__TASK DIRECTIONS__. Repeat all the lines below exactly, but omit the pictures.

--- DATA EXCERPT Enclosed Below ---

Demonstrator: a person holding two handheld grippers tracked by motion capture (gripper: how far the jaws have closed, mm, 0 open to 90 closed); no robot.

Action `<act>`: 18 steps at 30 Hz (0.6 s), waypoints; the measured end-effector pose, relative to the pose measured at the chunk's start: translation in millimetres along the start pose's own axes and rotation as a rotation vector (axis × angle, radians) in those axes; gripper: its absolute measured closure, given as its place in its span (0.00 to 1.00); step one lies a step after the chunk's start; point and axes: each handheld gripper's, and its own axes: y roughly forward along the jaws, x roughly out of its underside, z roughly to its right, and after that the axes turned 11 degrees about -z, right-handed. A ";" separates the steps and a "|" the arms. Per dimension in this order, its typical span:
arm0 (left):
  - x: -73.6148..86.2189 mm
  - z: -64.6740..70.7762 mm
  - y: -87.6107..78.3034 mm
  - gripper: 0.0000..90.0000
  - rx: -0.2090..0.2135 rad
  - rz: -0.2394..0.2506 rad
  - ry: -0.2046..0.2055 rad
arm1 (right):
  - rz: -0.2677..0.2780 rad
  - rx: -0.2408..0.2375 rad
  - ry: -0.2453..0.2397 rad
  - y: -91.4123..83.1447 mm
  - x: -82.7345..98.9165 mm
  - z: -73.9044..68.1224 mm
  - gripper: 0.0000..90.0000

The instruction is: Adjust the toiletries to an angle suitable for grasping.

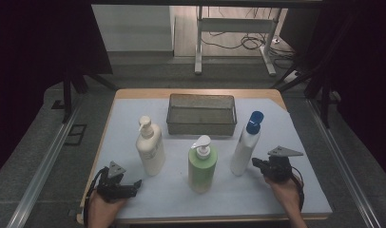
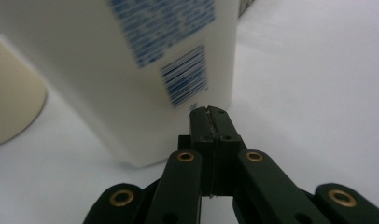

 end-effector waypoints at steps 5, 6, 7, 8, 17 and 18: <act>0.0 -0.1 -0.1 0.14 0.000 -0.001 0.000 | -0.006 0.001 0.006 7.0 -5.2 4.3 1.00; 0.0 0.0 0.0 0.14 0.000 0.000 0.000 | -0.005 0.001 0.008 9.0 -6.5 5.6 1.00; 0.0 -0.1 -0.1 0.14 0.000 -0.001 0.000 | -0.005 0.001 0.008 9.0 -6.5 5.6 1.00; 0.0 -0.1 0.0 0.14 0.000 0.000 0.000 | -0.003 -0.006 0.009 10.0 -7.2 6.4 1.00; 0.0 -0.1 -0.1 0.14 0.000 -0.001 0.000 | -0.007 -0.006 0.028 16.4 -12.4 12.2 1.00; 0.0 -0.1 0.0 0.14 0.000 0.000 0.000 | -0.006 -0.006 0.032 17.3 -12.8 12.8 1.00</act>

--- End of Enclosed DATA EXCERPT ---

__EXERCISE RESULT__.
Demonstrator: a person holding two handheld grippers tracked by motion capture (gripper: how far the jaws have closed, mm, 0 open to 90 closed); no robot.

Action `<act>`: 18 steps at 30 Hz (0.6 s), waypoints; the measured end-effector pose, relative to the pose measured at the chunk's start: translation in millimetres along the start pose's own axes and rotation as a rotation vector (axis × angle, radians) in those axes; gripper: its absolute measured closure, given as its place in its span (0.00 to 1.00); step one lies a step after the chunk's start; point and axes: each handheld gripper's, and its own axes: y roughly forward along the jaws, x roughly out of its underside, z roughly to its right, and after that the axes turned 11 degrees about -z, right-handed. A ";" separates the steps and a "|" the arms. Per dimension in this order, its typical span:
arm0 (left):
  - x: -73.6148..86.2189 mm
  - z: -64.6740..70.7762 mm
  - y: -87.6107..78.3034 mm
  - gripper: 0.0000..90.0000
  - rx: -0.2090..0.2135 rad
  - rz: -0.2394..0.2506 rad
  - ry: -0.2046..0.2055 rad
arm1 (right):
  - rz: -0.2677..0.2780 rad
  - rx: -0.2408..0.2375 rad
  - ry: -0.2453..0.2397 rad
  - y: -91.4123..83.1447 mm
  - x: -82.7345..98.9165 mm
  - z: -73.9044..68.1224 mm
  - gripper: 0.0000..90.0000

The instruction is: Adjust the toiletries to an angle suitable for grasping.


 end-effector waypoints at steps 5, 6, 7, 8, 17 and 18: <act>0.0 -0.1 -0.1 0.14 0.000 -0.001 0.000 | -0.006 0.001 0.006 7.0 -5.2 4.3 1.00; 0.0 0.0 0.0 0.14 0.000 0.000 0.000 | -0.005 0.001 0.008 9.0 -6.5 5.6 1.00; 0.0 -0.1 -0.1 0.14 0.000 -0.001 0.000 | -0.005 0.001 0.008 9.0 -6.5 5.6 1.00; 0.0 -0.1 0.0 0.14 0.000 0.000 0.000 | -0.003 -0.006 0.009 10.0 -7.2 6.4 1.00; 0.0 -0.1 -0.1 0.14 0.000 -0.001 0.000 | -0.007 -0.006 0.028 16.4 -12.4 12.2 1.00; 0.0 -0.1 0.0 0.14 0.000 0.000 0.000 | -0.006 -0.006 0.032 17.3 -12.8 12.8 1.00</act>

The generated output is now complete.